===== Data for this task =====

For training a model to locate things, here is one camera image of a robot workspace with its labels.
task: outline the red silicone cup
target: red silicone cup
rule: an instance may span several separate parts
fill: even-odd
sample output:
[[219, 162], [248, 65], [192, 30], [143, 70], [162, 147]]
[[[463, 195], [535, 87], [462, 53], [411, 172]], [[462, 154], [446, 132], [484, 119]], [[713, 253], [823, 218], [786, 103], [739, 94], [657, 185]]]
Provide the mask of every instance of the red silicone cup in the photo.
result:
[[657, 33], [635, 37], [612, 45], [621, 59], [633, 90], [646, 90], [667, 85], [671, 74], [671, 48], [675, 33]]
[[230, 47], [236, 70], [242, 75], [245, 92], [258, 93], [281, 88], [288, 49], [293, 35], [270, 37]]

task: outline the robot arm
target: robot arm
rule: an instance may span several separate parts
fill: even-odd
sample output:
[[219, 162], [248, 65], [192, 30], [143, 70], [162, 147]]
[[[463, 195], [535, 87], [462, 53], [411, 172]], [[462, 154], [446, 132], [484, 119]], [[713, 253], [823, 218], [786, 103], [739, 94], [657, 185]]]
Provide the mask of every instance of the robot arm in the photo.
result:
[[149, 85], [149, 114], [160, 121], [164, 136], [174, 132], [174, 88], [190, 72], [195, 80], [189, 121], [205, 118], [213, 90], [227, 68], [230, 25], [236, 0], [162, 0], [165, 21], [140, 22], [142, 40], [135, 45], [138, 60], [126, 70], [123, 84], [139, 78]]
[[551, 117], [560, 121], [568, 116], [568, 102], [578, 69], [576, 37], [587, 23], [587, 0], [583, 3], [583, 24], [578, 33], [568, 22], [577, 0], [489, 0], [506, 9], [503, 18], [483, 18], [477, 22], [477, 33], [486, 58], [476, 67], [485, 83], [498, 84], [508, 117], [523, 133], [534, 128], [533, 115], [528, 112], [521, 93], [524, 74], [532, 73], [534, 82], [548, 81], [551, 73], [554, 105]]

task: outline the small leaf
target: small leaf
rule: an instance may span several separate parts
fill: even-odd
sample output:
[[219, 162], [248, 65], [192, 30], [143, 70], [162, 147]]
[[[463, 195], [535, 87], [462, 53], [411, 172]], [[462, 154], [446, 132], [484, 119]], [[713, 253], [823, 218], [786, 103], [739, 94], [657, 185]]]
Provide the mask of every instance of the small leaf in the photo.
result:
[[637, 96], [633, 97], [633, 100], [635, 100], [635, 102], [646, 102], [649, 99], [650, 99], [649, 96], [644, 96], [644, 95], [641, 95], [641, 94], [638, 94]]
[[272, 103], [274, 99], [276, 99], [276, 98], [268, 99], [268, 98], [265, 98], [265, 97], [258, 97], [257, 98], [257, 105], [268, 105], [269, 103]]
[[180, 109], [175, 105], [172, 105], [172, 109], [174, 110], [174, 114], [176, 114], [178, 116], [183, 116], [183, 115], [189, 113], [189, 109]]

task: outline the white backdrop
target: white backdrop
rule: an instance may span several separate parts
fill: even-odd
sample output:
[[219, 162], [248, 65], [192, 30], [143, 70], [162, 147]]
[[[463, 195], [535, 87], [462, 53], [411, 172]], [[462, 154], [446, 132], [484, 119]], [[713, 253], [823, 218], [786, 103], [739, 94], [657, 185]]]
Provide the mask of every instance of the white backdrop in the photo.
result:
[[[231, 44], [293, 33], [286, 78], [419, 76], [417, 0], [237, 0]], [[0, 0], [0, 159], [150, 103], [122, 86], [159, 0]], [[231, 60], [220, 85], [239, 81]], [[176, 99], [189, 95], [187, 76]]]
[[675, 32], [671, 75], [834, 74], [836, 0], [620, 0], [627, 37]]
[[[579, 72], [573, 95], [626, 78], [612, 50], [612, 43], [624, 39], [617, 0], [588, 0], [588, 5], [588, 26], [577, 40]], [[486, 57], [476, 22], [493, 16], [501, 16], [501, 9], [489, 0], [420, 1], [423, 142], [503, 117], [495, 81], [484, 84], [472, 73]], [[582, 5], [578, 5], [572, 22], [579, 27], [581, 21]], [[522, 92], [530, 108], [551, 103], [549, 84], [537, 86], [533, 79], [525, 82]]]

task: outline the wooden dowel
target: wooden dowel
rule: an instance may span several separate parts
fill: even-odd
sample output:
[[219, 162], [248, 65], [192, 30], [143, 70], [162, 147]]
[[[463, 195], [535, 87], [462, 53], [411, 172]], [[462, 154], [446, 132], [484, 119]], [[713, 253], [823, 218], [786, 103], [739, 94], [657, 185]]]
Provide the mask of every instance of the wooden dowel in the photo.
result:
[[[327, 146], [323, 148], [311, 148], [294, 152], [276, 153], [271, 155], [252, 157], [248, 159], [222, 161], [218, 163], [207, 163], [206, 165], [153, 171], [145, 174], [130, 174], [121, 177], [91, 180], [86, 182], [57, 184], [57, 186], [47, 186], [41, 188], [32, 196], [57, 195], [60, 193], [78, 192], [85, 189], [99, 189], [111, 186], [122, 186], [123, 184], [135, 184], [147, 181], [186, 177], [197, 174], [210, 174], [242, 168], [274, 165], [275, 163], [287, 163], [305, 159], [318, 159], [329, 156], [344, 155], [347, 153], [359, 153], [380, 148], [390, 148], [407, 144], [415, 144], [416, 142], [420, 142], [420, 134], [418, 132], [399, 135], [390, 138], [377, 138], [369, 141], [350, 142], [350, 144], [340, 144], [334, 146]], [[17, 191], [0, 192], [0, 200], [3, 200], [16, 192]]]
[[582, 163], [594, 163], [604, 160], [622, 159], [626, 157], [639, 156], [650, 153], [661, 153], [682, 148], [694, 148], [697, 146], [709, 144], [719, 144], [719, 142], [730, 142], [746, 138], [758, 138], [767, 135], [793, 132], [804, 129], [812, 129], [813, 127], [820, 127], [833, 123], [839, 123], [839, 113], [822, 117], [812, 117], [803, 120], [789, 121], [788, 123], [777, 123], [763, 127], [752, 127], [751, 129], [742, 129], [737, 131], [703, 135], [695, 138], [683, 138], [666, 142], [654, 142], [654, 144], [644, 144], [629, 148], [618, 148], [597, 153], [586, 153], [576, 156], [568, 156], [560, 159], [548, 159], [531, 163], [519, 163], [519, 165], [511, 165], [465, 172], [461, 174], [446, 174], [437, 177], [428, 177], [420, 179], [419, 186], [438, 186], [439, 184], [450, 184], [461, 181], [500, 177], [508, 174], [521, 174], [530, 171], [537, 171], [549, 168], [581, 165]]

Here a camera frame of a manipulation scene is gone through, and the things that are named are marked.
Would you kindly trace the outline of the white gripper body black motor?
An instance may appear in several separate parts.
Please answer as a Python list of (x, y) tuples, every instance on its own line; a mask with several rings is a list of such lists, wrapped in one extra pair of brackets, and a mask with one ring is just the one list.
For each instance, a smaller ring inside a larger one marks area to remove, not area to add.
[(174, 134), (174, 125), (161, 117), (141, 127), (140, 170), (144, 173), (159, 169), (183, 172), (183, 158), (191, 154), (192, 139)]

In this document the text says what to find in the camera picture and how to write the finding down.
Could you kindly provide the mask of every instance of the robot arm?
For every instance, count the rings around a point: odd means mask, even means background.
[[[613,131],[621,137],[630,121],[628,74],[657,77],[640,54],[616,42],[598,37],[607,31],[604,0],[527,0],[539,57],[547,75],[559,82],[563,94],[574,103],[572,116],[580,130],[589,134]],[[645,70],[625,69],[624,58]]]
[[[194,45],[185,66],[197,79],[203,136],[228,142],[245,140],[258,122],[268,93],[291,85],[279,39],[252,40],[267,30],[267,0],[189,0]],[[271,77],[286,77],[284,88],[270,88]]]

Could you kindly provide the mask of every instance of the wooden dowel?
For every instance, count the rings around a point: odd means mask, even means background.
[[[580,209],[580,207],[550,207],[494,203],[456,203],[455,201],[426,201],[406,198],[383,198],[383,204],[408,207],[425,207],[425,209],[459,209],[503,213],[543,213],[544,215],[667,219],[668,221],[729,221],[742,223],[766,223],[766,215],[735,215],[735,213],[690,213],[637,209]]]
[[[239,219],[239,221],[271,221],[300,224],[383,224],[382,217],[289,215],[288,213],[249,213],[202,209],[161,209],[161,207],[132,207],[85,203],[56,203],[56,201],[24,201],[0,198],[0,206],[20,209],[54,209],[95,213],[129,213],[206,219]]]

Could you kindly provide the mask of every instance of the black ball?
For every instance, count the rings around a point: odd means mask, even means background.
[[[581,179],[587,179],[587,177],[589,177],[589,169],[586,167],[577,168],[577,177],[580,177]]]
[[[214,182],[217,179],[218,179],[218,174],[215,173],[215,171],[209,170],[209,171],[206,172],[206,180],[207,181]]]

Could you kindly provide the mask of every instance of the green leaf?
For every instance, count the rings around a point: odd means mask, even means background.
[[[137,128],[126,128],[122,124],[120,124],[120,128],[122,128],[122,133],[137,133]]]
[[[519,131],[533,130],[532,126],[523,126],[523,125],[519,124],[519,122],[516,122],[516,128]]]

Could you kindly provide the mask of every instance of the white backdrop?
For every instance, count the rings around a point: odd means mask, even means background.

=====

▸ What to produce:
Show every line in the records above that contains the word "kindly".

▸ Task solution:
Would you kindly trace the outline of the white gripper body black motor?
Could you kindly provide the mask of every instance of the robot arm?
Could you kindly provide the mask of every instance of the wooden dowel?
Could you kindly provide the mask of every instance of the black ball?
Could you kindly provide the mask of every instance of the green leaf?
Could you kindly provide the mask of every instance of the white backdrop?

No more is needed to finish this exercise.